» What needs to be done:
Up to and including the line with "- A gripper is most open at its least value", restate the records below word for word, beginning with their first line.
(Entries supplied)
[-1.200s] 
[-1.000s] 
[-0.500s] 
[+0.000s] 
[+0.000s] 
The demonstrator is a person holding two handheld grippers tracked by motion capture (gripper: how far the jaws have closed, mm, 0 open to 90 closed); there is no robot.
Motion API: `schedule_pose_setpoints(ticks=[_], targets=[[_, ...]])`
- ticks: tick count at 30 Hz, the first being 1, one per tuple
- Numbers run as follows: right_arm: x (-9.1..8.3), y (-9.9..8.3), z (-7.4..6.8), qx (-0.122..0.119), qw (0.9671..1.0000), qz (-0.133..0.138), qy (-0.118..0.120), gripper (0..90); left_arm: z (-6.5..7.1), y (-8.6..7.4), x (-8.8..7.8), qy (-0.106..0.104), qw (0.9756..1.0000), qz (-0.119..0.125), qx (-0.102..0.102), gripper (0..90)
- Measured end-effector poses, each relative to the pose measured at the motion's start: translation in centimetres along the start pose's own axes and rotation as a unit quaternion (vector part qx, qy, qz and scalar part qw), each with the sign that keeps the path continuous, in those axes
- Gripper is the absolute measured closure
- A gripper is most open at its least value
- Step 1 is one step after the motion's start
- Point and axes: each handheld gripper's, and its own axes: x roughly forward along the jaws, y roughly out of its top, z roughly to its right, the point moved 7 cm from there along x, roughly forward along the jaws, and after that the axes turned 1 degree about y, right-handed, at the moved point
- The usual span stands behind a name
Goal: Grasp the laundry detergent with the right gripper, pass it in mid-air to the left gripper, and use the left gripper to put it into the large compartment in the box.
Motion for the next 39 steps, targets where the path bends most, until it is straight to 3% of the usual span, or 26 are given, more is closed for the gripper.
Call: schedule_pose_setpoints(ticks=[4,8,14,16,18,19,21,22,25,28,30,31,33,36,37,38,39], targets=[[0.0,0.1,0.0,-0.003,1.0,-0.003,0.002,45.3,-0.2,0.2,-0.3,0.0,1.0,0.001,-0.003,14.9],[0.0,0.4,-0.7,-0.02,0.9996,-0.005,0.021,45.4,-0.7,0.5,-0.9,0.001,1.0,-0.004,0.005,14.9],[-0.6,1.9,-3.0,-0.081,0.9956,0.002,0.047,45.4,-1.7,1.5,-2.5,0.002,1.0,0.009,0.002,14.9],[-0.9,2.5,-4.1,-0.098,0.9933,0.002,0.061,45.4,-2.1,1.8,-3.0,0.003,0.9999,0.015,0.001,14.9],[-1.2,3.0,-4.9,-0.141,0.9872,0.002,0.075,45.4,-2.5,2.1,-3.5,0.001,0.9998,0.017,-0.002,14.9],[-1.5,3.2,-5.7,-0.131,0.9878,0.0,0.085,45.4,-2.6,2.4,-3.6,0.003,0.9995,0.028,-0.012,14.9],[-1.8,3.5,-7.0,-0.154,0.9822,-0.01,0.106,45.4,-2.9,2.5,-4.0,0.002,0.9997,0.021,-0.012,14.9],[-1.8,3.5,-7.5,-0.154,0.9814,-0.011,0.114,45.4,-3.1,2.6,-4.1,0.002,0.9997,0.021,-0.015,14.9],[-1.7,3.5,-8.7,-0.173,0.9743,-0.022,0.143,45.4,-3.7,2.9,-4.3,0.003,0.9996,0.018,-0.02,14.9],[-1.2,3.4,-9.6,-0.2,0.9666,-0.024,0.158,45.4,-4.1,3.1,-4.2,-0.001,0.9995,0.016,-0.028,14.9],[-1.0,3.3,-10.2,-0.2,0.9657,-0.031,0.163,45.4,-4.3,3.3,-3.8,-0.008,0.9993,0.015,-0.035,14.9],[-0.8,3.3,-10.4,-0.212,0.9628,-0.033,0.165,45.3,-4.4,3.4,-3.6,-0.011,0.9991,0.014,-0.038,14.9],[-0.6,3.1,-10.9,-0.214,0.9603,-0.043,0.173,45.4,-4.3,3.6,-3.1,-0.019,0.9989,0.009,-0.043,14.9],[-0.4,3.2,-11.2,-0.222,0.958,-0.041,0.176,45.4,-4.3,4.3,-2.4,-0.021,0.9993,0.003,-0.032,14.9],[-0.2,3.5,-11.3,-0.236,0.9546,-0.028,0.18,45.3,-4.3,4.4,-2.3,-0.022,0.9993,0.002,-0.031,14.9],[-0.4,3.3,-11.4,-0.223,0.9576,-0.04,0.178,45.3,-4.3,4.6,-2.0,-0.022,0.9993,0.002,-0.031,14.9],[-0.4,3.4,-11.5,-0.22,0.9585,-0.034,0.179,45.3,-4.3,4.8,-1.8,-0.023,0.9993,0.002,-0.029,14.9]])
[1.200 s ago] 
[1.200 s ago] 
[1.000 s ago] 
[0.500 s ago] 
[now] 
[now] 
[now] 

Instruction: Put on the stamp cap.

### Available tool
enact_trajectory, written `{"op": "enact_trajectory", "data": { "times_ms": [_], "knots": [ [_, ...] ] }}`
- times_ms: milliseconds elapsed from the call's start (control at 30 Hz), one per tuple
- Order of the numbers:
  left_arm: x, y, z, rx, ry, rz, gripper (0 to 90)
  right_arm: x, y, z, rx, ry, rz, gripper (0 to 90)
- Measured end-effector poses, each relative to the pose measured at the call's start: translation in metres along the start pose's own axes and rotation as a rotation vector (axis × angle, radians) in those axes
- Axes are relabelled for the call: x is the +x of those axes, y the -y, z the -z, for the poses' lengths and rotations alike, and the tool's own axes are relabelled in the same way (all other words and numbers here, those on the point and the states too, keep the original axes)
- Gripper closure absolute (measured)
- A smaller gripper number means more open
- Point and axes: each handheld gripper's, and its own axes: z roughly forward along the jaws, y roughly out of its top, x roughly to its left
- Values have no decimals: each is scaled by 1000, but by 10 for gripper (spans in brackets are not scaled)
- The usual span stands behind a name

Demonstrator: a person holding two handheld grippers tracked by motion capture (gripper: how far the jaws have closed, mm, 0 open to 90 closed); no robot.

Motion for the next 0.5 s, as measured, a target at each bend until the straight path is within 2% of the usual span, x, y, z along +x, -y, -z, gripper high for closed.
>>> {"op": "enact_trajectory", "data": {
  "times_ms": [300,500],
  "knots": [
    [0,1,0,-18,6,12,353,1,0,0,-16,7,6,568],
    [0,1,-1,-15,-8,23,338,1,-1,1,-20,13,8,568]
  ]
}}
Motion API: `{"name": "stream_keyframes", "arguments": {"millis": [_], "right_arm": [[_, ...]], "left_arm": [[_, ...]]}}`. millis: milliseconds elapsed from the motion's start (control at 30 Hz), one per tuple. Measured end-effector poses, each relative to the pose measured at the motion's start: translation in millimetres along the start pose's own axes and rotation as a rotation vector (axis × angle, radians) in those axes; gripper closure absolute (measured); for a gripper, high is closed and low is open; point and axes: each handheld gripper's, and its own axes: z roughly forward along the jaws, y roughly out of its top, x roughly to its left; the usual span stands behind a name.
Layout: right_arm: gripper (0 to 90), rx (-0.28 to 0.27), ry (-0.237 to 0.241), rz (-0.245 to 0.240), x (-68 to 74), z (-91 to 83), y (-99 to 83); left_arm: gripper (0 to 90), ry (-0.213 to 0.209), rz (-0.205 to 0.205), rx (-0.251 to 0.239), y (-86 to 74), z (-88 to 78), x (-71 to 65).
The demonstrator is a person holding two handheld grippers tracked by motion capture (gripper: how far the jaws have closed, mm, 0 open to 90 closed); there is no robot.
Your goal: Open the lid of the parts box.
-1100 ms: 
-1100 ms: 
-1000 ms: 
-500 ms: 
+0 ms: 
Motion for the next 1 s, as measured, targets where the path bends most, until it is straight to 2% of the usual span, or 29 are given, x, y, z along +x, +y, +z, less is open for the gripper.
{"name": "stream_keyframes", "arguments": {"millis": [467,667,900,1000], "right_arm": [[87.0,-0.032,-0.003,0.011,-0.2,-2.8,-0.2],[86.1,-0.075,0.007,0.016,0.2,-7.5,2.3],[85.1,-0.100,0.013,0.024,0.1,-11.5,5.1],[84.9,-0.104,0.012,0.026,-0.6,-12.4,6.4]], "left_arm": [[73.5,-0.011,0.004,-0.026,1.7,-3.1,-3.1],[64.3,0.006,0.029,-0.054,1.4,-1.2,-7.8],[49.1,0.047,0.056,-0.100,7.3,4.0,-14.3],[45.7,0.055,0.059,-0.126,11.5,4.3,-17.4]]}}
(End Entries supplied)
» Exercise response:
[-1.200s] 
[-1.000s] 
[-0.500s] 
[+0.000s] 
[+0.000s] 
The demonstrator is a person holding two handheld grippers tracked by motion capture (gripper: how far the jaws have closed, mm, 0 open to 90 closed); there is no robot.
Motion API: `schedule_pose_setpoints(ticks=[_], targets=[[_, ...]])`
- ticks: tick count at 30 Hz, the first being 1, one per tuple
- Numbers run as follows: right_arm: x (-9.1..8.3), y (-9.9..8.3), z (-7.4..6.8), qx (-0.122..0.119), qw (0.9671..1.0000), qz (-0.133..0.138), qy (-0.118..0.120), gripper (0..90); left_arm: z (-6.5..7.1), y (-8.6..7.4), x (-8.8..7.8), qy (-0.106..0.104), qw (0.9756..1.0000), qz (-0.119..0.125), qx (-0.102..0.102), gripper (0..90)
- Measured end-effector poses, each relative to the pose measured at the motion's start: translation in centimetres along the start pose's own axes and rotation as a unit quaternion (vector part qx, qy, qz and scalar part qw), each with the sign that keeps the path continuous, in those axes
- Gripper is the absolute measured closure
- A gripper is most open at its least value

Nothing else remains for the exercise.